Don’t picture an elephant. Too late? I figured. Because it's the first thing we do when someone says that. It's similar to when someone tells me not to worry about something. It almost makes me more anxious. If I could change the scene in my brain to a sunny vineyard in Sonoma at will, why on earth would I keep running through potential worst-case scenarios?
After all, life gives us a lot to worry about. Maybe more now than ever. And while there are countless quotes and proverbs discouraging us from worrying, maybe it's not as bad as people like to make it out to be. If you're a moderate worrier, recent studies have shown that you live longer thanks to an uptake of "health-promoting behaviors," like getting regular cancer screenings or resolving to kick bad habits like smoking.
"Worry is really good for alerting us to the fact that there's something we might need to be paying attention to and maybe do something about it," says Kate Sweeney, an associate professor of psychology at the University of California, who studied how worrying can act as a good motivator. "If someone is completely out of touch with the possibility that their behavior is putting them at risk," she says, "there's a lot of evidence that suggests they are probably harming themselves more by not worrying."

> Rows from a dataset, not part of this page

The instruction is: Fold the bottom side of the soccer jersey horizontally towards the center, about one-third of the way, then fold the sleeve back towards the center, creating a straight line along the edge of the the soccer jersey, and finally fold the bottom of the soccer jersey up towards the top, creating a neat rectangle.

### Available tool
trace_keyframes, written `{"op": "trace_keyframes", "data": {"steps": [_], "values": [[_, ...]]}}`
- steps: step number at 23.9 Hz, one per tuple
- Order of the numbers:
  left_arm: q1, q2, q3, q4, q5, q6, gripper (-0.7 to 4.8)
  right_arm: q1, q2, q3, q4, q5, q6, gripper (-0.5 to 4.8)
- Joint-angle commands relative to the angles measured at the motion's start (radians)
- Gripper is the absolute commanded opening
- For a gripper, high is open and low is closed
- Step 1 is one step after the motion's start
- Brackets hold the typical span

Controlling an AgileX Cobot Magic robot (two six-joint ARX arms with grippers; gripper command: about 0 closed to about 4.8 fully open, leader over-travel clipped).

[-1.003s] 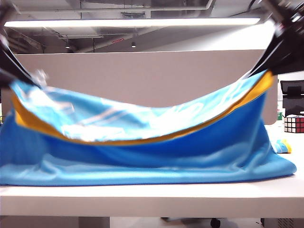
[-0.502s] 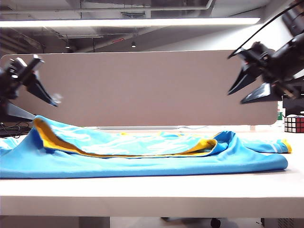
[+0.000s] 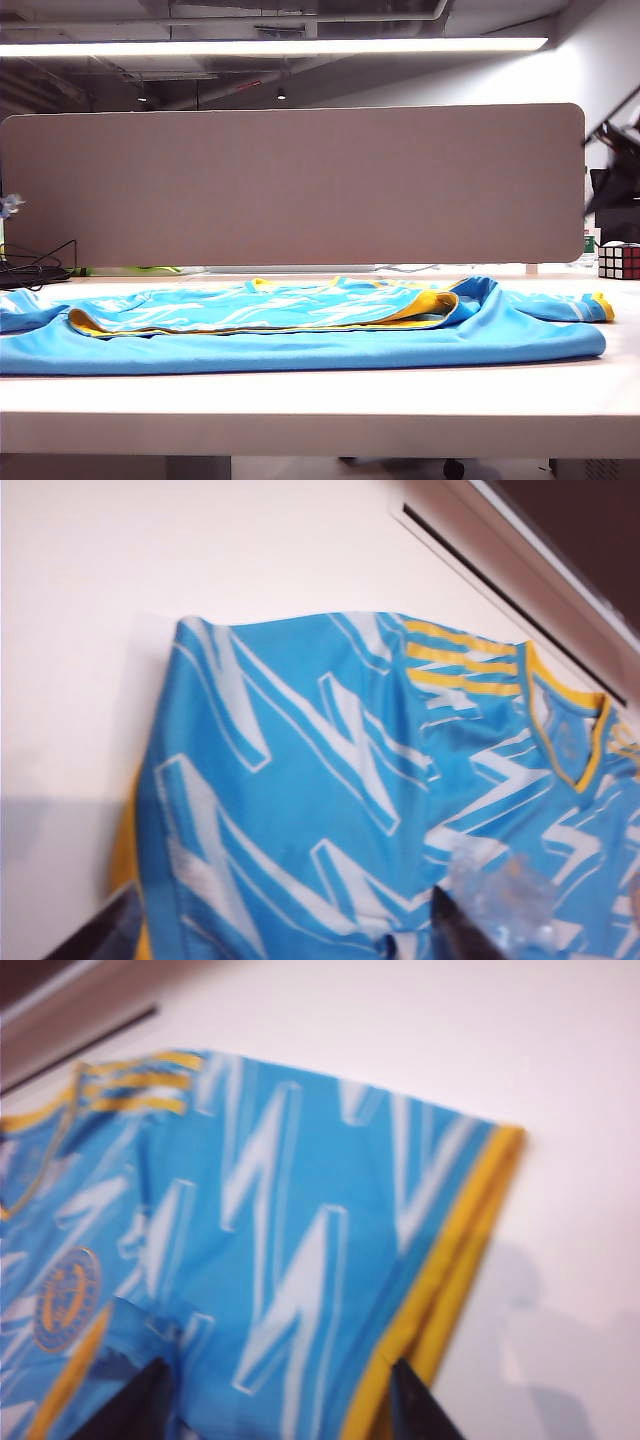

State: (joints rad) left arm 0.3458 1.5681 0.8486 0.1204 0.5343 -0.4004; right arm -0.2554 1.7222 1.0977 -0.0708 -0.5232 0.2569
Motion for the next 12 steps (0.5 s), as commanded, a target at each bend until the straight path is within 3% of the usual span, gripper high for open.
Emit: {"op": "trace_keyframes", "data": {"steps": [1, 2, 12], "values": [[0.0, -0.001, 0.004, -0.001, -0.043, 0.072, 3.6, -0.002, 0.034, 0.002, -0.01, -0.009, -0.004, 2.9], [-0.001, 0.012, 0.004, -0.007, -0.063, 0.09, 3.6, -0.002, 0.064, 0.002, -0.014, -0.015, -0.004, 3.11], [-0.003, 0.2, 0.005, -0.029, -0.027, 0.102, 3.72, 0.01, 0.17, 0.001, -0.062, -0.009, -0.031, 3.12]]}}
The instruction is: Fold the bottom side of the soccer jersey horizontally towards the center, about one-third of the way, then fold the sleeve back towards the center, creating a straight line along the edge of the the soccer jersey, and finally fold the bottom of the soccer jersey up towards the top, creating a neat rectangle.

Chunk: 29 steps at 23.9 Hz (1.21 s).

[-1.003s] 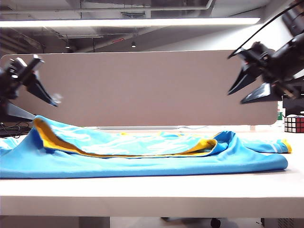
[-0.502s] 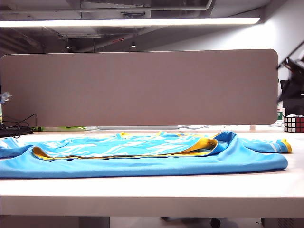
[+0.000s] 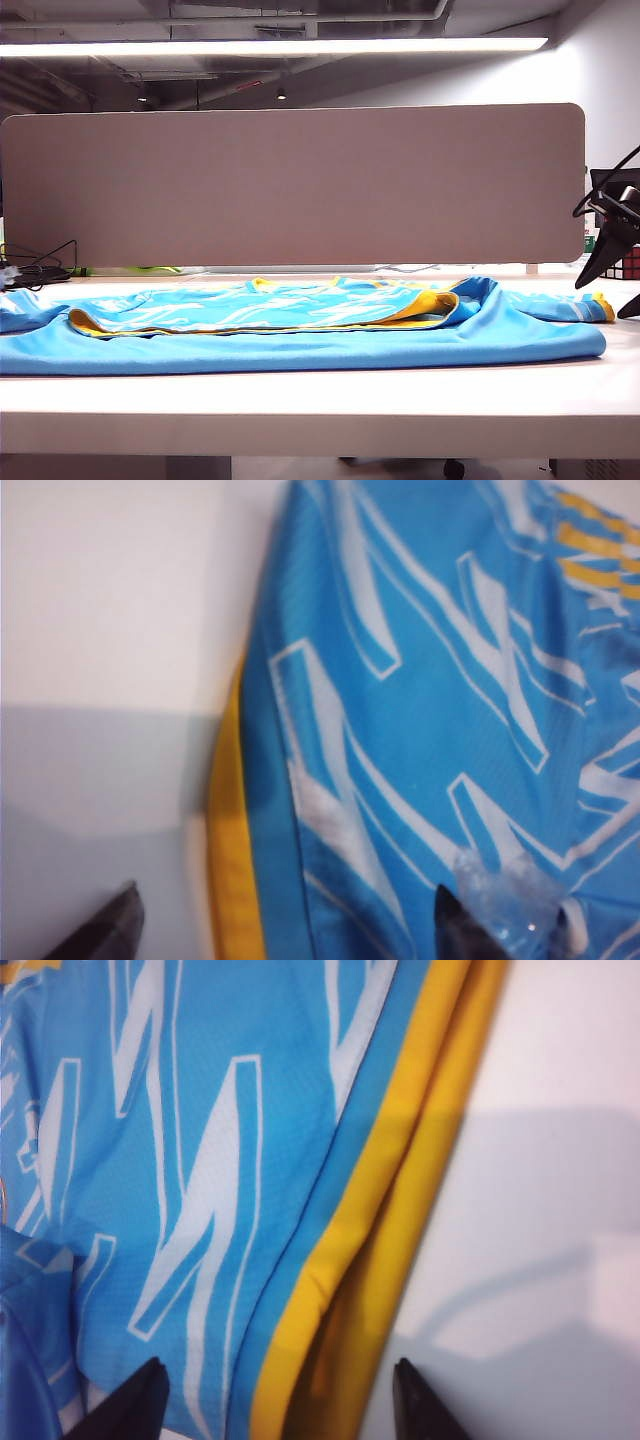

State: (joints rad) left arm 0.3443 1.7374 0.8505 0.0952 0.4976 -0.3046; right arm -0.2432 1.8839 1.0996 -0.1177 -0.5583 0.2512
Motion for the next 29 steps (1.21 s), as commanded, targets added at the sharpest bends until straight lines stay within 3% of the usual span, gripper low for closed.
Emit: {"op": "trace_keyframes", "data": {"steps": [1, 8, 13, 15, 18, 20, 25, 29], "values": [[-0.001, 0.042, 0.003, -0.003, 0.02, 0.006, 3.72, -0.002, 0.008, -0.001, -0.019, 0.039, -0.029, 3.12], [-0.051, 0.147, 0.008, 0.032, 0.084, -0.002, 3.72, 0.037, 0.06, 0.0, 0.016, 0.044, -0.042, 3.11], [-0.088, 0.167, 0.008, 0.045, 0.065, 0.002, 3.71, 0.069, 0.095, 0.0, 0.018, 0.064, -0.041, 2.99], [-0.088, 0.167, 0.008, 0.083, 0.056, 0.0, 2.91, 0.079, 0.095, 0.0, 0.021, 0.113, -0.042, 2.2], [-0.088, 0.167, 0.008, 0.127, 0.054, -0.002, 0.87, 0.08, 0.095, 0.0, 0.045, 0.139, -0.043, 0.66], [-0.088, 0.167, 0.008, 0.168, 0.054, -0.002, 0.16, 0.08, 0.095, 0.0, 0.075, 0.138, -0.042, 0.07], [-0.097, 0.165, 0.008, 0.349, 0.076, -0.021, -0.06, 0.083, 0.09, 0.002, 0.174, 0.119, -0.006, -0.06], [-0.132, 0.144, 0.008, 0.418, 0.124, -0.05, -0.06, 0.12, 0.07, 0.003, 0.181, 0.078, -0.005, -0.06]]}}
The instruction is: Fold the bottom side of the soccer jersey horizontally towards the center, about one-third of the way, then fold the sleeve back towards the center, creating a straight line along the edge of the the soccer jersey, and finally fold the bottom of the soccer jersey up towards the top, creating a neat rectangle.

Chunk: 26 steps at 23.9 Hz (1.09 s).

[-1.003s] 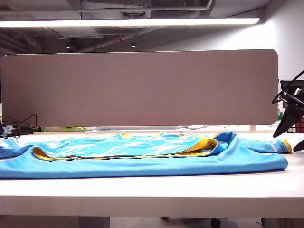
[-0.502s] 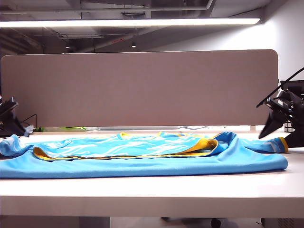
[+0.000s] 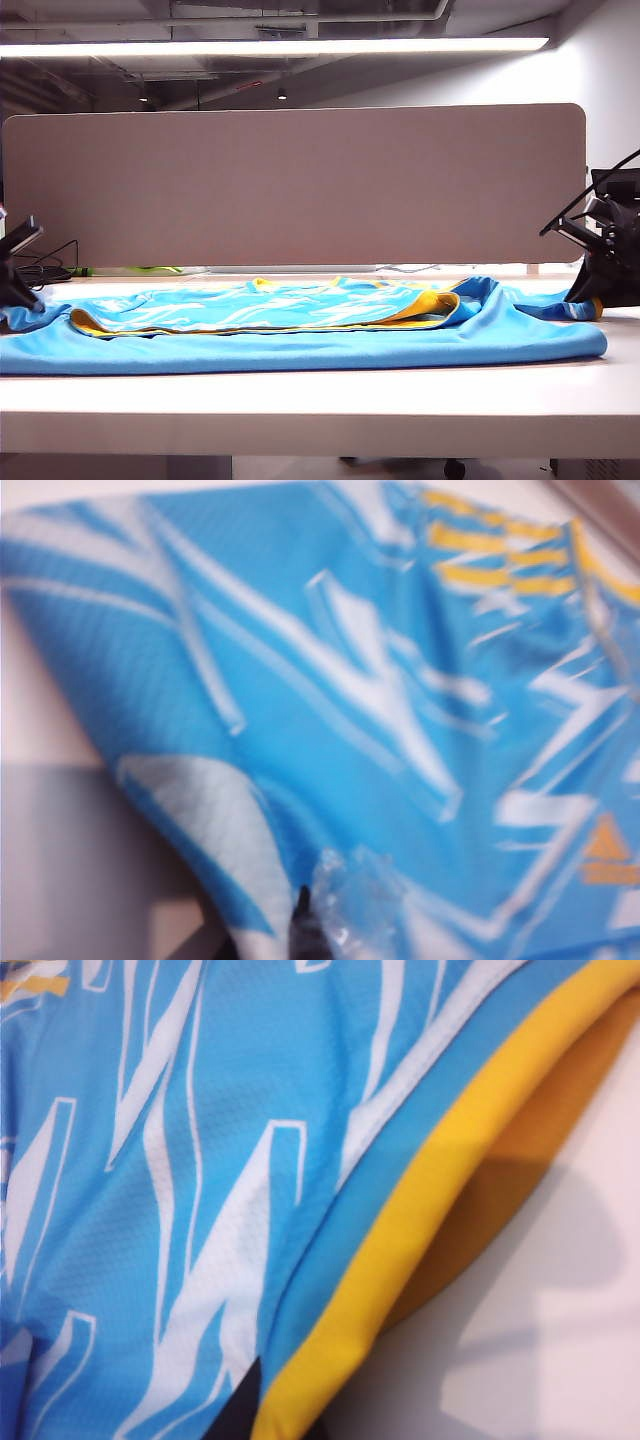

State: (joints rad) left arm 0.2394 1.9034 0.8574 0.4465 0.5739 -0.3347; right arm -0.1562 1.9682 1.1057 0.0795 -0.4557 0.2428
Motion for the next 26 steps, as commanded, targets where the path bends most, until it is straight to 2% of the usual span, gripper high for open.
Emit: {"op": "trace_keyframes", "data": {"steps": [1, 5, 10, 11, 12, 18, 22, 26], "values": [[-0.042, -0.03, 0.001, 0.065, 0.06, -0.012, -0.06, 0.05, -0.019, -0.003, -0.016, -0.042, 0.003, -0.06], [-0.148, -0.064, 0.001, 0.032, 0.14, 0.037, -0.06, 0.157, -0.041, -0.003, -0.019, -0.14, 0.0, -0.06], [-0.292, -0.111, 0.001, -0.148, 0.136, 0.218, -0.06, 0.308, -0.078, -0.005, -0.045, -0.147, -0.016, -0.06], [-0.343, -0.13, 0.001, -0.224, 0.099, 0.291, -0.06, 0.349, -0.093, -0.005, -0.046, -0.138, -0.021, -0.06], [-0.356, -0.138, 0.001, -0.255, 0.08, 0.315, -0.06, 0.372, -0.104, -0.005, -0.048, -0.13, -0.023, -0.06], [-0.385, -0.179, 0.001, -0.455, 0.015, 0.39, -0.06, 0.468, -0.167, -0.005, -0.159, -0.044, -0.106, -0.06], [-0.384, -0.206, 0.002, -0.61, -0.093, 0.449, -0.06, 0.533, -0.186, -0.005, -0.375, 0.156, -0.257, -0.06], [-0.385, -0.211, 0.002, -0.702, -0.111, 0.459, -0.06, 0.565, -0.183, -0.012, -0.491, 0.224, -0.307, -0.06]]}}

So, it seems, ignorance may be bliss, but such unawareness isn't doing you much good. You don't want to worry yourself sick over things you can't change, but going through all the possible outcomes is a defense mechanism that can prepare you for the future. That's why other studies have found that worriers tend to be more successful problem-solvers and higher performers both at work and in school. They're also more proactive and informed when it comes to handling stressful events that life throws their way.
It makes sense. Often, when I'm worried about something, I eventually come up with a solution to help alleviate my concerns. And if I wasn't worried, life would eventually melt into a placid sea of complacency.
So why does worrying get such a bad rap? Probably because it so often feels kind of shitty. And we can't do much to stop the anxiety once it starts. But there's an upside to this as well. Because worrying is a generally unpleasant experience, Sweeney says that it actually makes other bad experiences feel better in comparison.
So if the cost of rational worrying is a small amount of unease in exchange for being more proactive about your health and more productive in the face of the unknown, that seems like a pretty fair price to me.
When you worry about one thing, you tend to ignore other things, which subconsciously lets you know what's most important to you.